Collected Works of Gaston Leroux

Home > Fiction > Collected Works of Gaston Leroux > Page 217
Collected Works of Gaston Leroux Page 217

by Gaston Leroux


  The moment her mother was gone Marie Thérèse dressed, opened her door and listened. Hearing no sound, she slipped into the passage and thence to the entrance lobby. The key was in the door. Soon she was on the landing. Descending the stairs, she asked the concierge to open the door, and went out. An empty cab was passing the corner of the street. She hailed it, and gave the driver the address of the Marchioness de Touchais.

  Some minutes later she rang the bell of the porter’s lodge in the de Touchais’s courtyard. The concierge woke up and looked through the wicket. It was half-past three in the morning.

  “I must see Mlle de la Morlière at once,” she said, and as the man stood there dumbfounded, trying to understand, she went on: “If you won’t let me in, send her word by Mlle Jacqueline, but whatever you do don’t disturb the Marchioness.”

  “Well, we’ll see about that. Come in,” he said, half opening one of the wings of the carriage entrance, and closing it carefully again he added: “Mlle Jacqueline gets up every morning at four o’clock to go to Mass at St. Paul’s, which is at five o’clock. We shall only be taking half an hour from her sleep. Please wait here.”

  Two minutes later he returned and beckoned her to follow him. The aged Jacqueline, wrapped in a long shawl, her eyes still swollen with sleep, stood waiting at the door of her room apprehensive, bewildered.

  “What’s the matter?” she asked, showing her in.

  “Let me go to Lydia at once, my dear Jacqueline.”

  “Hush! Not so loud. What is it? Heavens, are you bringing us bad news? What makes you come at this hour?”

  “Calm yourself, Jacqueline, it’s only my own affairs. I don’t want to go back to my parent’s flat. I want to put myself under the protection of the Marchioness and my dear Lydia. If you only knew how miserable I am, Jacqueline! Let me see Lydia at once, will you?”

  “Wait here.... I’ll go and tell her.... What a pity!”

  She drew the shawl closely round her and left the room. Soon she returned, and showed Marie Thérèse to Lydia’s room, and, telling them that she had to dress for Mass at five o’clock, left them.
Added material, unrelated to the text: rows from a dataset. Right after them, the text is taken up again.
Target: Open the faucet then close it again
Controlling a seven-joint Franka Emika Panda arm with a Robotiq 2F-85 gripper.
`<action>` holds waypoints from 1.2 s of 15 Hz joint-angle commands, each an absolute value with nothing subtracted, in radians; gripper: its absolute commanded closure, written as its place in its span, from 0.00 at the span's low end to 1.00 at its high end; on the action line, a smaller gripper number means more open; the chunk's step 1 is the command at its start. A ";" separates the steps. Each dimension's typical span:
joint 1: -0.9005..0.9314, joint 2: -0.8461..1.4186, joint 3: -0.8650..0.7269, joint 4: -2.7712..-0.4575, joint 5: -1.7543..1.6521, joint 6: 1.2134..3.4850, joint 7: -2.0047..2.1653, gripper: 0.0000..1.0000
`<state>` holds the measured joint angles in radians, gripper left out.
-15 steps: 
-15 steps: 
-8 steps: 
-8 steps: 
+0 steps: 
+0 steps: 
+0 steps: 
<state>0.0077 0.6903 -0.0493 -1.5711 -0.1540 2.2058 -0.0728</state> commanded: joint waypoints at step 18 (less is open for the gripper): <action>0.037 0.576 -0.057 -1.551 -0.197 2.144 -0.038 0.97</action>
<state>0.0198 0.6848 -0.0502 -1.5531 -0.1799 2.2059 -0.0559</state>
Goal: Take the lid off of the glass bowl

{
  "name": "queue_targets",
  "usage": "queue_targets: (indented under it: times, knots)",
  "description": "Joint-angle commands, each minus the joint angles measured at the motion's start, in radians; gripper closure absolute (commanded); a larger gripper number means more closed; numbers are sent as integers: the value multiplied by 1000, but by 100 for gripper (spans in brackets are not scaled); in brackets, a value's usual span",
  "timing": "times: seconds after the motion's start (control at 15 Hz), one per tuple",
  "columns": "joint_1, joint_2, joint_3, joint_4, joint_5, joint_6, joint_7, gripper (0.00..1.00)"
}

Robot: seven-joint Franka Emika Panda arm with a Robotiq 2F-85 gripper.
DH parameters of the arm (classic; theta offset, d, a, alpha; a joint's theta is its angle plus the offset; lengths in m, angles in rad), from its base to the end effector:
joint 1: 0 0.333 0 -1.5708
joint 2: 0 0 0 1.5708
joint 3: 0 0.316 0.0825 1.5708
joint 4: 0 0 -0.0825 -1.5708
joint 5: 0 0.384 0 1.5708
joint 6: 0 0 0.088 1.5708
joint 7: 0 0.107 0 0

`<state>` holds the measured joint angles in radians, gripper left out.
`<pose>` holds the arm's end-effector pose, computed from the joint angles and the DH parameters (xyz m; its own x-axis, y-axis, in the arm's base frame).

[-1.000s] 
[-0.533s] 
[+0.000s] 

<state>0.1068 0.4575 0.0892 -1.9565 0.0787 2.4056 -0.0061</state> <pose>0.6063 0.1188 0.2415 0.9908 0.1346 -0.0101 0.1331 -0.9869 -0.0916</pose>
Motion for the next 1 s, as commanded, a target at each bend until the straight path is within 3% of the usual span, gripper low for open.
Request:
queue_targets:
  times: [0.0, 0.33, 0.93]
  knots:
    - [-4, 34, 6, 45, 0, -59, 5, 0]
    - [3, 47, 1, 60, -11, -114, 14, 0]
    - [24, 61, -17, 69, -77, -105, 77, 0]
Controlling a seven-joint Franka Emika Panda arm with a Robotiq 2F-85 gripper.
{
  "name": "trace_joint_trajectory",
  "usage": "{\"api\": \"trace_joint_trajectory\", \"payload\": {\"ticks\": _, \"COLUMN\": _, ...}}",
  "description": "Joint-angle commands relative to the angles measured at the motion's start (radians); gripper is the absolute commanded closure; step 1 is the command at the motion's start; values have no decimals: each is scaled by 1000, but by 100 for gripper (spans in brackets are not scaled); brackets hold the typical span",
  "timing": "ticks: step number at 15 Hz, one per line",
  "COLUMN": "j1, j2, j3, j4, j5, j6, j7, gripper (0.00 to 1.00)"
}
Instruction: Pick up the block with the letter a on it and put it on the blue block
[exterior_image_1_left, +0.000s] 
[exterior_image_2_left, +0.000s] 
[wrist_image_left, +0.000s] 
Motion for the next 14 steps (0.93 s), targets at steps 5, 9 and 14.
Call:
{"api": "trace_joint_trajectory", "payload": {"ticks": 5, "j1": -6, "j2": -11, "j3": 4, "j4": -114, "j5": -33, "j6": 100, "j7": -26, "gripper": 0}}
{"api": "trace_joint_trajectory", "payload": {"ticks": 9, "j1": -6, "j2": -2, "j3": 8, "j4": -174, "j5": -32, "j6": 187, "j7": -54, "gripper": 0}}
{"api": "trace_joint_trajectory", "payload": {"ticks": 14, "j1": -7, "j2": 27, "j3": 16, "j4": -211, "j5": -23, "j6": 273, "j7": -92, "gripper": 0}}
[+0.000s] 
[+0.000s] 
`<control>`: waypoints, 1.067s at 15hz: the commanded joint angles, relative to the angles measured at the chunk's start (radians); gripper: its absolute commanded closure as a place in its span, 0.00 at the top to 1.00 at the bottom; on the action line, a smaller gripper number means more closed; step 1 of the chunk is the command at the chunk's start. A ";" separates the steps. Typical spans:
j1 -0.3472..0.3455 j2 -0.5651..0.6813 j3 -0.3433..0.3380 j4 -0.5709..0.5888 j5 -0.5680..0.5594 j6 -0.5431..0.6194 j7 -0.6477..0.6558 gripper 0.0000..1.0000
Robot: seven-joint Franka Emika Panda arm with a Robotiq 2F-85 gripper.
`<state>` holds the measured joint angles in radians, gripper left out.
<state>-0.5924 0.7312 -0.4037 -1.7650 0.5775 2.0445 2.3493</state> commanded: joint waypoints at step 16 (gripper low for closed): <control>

  Lydia remained seated on her bed. She was unable to say a word when Marie Thérèse came in. She stared at her without understanding, but feared lest some terrible calamity had happened. Marie Thérèse closed and locked the door. Then she went over to Lydia, who could now see her deathly pallor. She hadn’t the strength to question her, and Marie Thérèse said simply:

  “I want to die with you.”

  “Are they dead?” exclaimed the unhappy child, pressing her hand to her heart.

  “No, Lydia, they are not dead, but they no longer love us....”

  “Oh, was it to tell me this that you came here so early?”

  “Yes, and to show you this. You will be able to say if it is really Jacques’s writing.... I thought I recognized it.”

  “And I recognize that scent.”

  Lydia turned over in her trembling hands the sachet bearing Sonia’s initials. Marie Thérèse, losing patience, drew the letters from the bag and ruthlessly read in a low breathless voice:— “My dear Sonia...”

  She read them all while Lydia, stretched on her bed, her great eyes filled with tears, stared at her. And she wept for her shattered love, her young life spoilt, for she knew that she would never survive the blow. But it was to no purpose that Marie Thérèse tried to get her to glance through the letters. She refused:

  “I have no need to recognize his writing,” she said. “I know his phrases. He used to tell me, too, that ‘there was no one like me.’ Marie Thérèse, how are we going to die?”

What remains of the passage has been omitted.